----- DATA TO PROCESS
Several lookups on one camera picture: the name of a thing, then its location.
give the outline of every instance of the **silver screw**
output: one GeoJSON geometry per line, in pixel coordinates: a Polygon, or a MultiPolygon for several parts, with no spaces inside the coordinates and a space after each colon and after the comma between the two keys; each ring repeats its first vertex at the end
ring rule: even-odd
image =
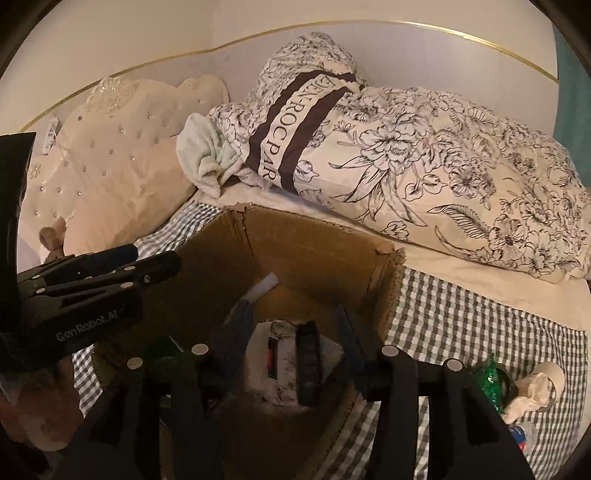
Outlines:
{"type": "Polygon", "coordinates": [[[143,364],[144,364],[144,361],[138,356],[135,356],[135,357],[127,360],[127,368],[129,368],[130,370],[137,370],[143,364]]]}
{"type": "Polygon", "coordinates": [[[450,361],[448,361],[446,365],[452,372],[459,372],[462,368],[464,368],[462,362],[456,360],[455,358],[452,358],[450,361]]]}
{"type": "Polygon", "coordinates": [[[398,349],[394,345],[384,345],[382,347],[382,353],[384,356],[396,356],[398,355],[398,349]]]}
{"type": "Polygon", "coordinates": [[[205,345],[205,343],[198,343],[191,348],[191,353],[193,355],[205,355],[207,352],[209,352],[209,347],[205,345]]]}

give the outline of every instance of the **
----------
----- DATA TO PROCESS
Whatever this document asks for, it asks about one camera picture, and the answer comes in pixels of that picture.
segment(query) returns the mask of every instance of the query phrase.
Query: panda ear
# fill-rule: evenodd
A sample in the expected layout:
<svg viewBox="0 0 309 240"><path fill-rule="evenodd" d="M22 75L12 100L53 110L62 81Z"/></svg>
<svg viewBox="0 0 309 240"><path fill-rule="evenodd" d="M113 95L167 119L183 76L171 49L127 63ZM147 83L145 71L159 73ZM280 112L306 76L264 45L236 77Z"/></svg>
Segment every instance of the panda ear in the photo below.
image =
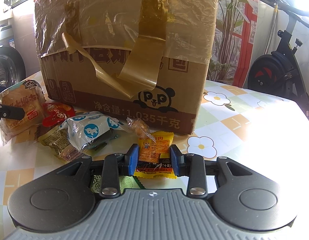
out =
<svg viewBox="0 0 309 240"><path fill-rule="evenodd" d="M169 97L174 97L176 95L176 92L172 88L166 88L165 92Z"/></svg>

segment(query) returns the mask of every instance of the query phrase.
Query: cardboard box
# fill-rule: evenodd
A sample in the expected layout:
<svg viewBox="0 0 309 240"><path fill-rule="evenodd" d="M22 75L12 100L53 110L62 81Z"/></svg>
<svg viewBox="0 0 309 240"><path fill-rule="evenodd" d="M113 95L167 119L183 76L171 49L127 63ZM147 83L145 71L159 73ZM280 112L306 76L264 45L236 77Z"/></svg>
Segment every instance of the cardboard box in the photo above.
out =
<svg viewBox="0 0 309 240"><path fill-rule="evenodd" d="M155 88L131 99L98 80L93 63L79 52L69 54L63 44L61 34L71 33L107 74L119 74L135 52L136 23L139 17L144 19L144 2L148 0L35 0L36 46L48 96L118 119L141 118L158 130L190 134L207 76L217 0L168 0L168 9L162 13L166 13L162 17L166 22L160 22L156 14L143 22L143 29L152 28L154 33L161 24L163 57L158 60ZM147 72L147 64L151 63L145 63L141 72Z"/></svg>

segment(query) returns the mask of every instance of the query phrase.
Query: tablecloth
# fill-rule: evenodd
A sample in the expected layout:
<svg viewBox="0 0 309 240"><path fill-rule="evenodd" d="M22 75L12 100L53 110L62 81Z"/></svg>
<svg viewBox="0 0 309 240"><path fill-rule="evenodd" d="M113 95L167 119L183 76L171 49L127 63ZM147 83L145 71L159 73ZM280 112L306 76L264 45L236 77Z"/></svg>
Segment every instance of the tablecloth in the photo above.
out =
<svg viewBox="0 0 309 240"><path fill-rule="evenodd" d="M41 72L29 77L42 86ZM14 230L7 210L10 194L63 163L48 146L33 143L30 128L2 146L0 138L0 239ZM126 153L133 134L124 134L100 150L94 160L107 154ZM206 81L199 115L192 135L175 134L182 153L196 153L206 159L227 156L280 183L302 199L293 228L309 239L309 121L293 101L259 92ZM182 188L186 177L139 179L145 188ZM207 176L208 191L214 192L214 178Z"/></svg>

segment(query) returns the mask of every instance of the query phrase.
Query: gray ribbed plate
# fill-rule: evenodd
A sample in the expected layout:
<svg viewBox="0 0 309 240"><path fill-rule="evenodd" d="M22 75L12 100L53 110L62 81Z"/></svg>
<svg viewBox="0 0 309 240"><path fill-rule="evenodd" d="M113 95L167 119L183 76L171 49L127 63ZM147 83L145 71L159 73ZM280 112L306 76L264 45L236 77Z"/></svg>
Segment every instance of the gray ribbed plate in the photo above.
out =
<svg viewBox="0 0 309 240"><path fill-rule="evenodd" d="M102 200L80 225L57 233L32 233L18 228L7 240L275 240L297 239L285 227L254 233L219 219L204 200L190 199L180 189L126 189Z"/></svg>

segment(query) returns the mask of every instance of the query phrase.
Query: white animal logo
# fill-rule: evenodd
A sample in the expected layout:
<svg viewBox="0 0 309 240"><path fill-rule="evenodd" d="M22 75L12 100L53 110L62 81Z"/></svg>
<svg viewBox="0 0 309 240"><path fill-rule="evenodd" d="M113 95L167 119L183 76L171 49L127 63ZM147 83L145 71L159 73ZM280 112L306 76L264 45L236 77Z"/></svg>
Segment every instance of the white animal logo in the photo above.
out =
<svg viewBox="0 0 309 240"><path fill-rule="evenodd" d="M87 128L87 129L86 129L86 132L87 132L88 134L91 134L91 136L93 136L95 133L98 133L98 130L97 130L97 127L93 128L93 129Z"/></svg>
----------
[ACTIVITY] There is a line with "Query: gray ribbed plate" and a line with "Segment every instance of the gray" above. Copy exactly those two lines and all lines between them, with nothing else.

[WRITTEN ANSWER]
Query: gray ribbed plate
# fill-rule: evenodd
A sample in the expected layout:
<svg viewBox="0 0 309 240"><path fill-rule="evenodd" d="M22 75L12 100L53 110L62 81Z"/></svg>
<svg viewBox="0 0 309 240"><path fill-rule="evenodd" d="M113 95L167 119L183 76L171 49L127 63ZM147 83L145 71L159 73ZM280 112L306 76L264 45L236 77Z"/></svg>
Segment every instance of the gray ribbed plate in the photo above.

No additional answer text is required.